**What you have to do:** State how many lines in the listing below hold the string "camera"; nothing else is wanted.

**Material provided:**

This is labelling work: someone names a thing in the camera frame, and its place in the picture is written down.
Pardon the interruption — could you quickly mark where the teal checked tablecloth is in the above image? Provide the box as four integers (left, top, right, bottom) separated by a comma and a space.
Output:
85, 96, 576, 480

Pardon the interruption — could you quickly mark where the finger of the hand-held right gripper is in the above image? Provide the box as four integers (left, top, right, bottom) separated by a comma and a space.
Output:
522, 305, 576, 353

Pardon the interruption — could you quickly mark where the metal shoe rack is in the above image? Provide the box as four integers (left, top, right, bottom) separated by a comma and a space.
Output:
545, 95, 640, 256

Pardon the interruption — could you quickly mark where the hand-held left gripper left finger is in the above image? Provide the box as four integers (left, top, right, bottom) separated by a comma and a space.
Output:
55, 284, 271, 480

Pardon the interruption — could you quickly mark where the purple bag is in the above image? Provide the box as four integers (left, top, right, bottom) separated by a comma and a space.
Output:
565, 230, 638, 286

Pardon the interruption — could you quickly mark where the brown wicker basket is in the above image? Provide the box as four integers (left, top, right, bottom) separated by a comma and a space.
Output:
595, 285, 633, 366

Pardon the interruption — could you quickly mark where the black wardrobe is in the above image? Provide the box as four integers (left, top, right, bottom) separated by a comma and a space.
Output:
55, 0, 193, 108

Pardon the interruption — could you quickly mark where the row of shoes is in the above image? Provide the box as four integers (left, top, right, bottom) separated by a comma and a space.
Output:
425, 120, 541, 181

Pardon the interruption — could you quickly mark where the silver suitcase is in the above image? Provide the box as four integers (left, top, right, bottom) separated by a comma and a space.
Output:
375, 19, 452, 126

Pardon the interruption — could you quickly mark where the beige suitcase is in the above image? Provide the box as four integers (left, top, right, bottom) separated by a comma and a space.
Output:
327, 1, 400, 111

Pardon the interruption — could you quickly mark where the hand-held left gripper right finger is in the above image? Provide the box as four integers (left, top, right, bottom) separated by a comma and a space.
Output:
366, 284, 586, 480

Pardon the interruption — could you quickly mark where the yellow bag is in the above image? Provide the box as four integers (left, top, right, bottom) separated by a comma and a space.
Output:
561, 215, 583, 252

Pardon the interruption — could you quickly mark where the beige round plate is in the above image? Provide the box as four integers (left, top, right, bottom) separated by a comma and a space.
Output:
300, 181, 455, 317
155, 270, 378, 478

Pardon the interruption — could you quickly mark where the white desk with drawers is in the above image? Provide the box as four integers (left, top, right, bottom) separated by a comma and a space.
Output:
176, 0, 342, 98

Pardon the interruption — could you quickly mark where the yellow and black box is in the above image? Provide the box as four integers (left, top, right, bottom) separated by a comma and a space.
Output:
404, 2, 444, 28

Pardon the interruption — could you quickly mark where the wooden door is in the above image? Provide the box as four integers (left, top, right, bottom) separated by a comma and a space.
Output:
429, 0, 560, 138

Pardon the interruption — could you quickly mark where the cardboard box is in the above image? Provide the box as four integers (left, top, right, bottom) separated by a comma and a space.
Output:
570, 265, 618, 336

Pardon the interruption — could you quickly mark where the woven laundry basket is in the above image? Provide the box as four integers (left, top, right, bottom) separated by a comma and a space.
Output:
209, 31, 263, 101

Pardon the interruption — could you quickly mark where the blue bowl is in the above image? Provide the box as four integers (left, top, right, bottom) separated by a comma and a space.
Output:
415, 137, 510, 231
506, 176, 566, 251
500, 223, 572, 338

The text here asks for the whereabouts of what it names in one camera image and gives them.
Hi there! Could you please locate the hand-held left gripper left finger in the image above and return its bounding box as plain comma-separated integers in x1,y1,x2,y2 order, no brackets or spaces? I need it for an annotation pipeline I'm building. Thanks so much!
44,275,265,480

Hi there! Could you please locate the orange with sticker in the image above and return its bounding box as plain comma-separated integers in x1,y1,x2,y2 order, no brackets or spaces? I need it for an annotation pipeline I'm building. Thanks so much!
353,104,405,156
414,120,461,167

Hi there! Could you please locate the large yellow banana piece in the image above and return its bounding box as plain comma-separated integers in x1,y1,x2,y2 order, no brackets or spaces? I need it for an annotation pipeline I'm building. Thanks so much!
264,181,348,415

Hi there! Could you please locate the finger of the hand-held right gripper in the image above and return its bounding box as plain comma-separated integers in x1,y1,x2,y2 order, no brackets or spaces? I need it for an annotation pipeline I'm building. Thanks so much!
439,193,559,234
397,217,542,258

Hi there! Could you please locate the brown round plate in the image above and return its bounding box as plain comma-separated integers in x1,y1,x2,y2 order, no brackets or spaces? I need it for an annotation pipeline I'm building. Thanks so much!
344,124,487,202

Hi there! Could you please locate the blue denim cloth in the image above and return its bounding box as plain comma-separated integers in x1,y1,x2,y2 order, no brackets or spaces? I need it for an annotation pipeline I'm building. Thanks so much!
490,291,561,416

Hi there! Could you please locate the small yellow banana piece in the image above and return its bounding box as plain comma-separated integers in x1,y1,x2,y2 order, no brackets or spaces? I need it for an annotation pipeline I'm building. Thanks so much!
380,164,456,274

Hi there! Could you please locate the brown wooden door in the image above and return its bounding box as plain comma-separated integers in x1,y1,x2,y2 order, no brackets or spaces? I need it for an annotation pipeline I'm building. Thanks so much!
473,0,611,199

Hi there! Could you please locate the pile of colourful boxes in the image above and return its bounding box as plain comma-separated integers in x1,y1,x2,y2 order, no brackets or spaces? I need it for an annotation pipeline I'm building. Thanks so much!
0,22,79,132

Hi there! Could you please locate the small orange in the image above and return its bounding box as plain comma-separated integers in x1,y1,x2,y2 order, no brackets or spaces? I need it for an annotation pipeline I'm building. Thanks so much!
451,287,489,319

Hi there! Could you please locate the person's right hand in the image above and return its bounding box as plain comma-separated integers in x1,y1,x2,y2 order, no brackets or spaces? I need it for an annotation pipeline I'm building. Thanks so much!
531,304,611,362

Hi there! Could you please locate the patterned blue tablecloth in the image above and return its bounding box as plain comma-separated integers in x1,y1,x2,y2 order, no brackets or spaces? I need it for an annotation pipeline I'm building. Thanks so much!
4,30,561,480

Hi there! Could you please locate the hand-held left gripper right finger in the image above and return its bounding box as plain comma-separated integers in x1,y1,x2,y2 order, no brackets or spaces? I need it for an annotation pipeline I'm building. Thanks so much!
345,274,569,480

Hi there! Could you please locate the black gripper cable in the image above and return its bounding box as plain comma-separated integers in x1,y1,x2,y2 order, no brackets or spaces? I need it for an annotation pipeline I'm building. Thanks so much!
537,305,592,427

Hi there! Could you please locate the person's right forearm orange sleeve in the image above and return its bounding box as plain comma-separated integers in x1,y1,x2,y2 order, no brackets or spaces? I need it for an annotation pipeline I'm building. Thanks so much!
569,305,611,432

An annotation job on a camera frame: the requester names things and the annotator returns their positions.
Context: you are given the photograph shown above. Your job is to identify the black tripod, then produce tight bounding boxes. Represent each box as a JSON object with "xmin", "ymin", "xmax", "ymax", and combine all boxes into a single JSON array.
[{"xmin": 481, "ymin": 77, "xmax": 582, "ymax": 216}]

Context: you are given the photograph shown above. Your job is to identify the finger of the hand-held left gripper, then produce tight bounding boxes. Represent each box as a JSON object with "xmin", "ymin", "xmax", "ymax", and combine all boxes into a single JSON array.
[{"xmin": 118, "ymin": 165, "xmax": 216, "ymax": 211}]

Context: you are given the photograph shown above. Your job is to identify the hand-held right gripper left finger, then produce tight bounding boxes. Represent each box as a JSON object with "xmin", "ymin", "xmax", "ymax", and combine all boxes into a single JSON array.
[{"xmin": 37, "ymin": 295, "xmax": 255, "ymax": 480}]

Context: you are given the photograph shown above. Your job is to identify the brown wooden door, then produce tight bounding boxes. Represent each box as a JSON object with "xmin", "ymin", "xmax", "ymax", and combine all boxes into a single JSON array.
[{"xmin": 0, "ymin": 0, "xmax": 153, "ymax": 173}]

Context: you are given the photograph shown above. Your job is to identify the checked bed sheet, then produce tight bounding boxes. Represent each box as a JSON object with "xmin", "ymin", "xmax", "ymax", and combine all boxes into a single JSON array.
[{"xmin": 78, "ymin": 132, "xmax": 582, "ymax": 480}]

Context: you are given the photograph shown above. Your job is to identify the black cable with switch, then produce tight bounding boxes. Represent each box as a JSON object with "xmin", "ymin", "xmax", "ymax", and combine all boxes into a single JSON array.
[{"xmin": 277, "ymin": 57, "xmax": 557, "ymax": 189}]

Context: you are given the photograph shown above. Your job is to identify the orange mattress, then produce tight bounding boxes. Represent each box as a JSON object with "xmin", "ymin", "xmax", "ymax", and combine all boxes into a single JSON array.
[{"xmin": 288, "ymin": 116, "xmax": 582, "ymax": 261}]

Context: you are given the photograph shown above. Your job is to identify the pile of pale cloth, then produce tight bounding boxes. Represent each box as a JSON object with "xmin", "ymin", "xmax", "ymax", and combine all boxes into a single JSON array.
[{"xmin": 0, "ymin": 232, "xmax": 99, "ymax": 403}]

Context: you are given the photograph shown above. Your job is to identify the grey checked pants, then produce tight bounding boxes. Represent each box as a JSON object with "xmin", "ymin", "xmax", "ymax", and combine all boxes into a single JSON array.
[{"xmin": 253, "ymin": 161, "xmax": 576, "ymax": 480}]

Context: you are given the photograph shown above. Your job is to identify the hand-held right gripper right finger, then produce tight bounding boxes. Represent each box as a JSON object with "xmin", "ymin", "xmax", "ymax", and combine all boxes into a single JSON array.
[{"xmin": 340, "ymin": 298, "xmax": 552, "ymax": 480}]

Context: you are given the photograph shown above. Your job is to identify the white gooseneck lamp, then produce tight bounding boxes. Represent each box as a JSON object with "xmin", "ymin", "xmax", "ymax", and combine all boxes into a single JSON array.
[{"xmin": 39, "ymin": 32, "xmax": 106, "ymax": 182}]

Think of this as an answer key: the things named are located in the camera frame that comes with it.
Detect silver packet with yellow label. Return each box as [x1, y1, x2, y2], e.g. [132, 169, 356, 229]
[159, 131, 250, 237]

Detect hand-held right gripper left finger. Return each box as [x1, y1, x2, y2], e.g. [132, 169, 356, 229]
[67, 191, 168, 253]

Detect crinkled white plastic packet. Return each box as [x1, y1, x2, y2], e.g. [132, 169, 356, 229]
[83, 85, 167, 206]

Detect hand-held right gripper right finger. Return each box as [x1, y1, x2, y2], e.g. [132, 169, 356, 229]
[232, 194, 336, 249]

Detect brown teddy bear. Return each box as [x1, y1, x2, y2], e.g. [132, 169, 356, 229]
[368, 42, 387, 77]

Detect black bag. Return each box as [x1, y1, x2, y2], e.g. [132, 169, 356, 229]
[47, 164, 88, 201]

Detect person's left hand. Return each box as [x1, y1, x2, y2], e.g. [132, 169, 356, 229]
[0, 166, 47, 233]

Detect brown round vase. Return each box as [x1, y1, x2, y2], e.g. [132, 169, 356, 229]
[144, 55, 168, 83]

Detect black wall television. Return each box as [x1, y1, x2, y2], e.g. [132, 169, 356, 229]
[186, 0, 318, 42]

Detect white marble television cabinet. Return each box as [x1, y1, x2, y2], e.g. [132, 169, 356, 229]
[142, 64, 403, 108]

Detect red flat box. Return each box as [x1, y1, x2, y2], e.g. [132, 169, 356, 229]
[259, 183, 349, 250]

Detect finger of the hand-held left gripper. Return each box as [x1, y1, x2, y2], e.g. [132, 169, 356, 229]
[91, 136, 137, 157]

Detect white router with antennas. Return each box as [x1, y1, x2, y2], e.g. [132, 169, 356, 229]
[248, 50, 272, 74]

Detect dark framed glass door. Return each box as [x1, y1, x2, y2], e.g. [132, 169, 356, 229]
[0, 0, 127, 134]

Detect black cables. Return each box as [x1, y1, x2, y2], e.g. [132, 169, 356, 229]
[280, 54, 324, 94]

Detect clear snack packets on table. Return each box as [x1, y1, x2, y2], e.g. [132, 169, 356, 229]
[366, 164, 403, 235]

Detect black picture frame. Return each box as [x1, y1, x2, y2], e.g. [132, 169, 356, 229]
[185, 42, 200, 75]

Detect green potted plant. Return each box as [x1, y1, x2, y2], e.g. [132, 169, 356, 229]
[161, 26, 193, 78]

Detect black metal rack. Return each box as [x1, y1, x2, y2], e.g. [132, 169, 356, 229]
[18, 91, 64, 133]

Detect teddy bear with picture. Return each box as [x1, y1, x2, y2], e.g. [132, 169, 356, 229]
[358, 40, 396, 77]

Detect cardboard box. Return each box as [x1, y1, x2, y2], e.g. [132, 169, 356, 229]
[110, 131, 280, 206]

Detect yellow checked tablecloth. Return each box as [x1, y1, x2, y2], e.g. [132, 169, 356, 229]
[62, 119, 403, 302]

**Task answer:** 4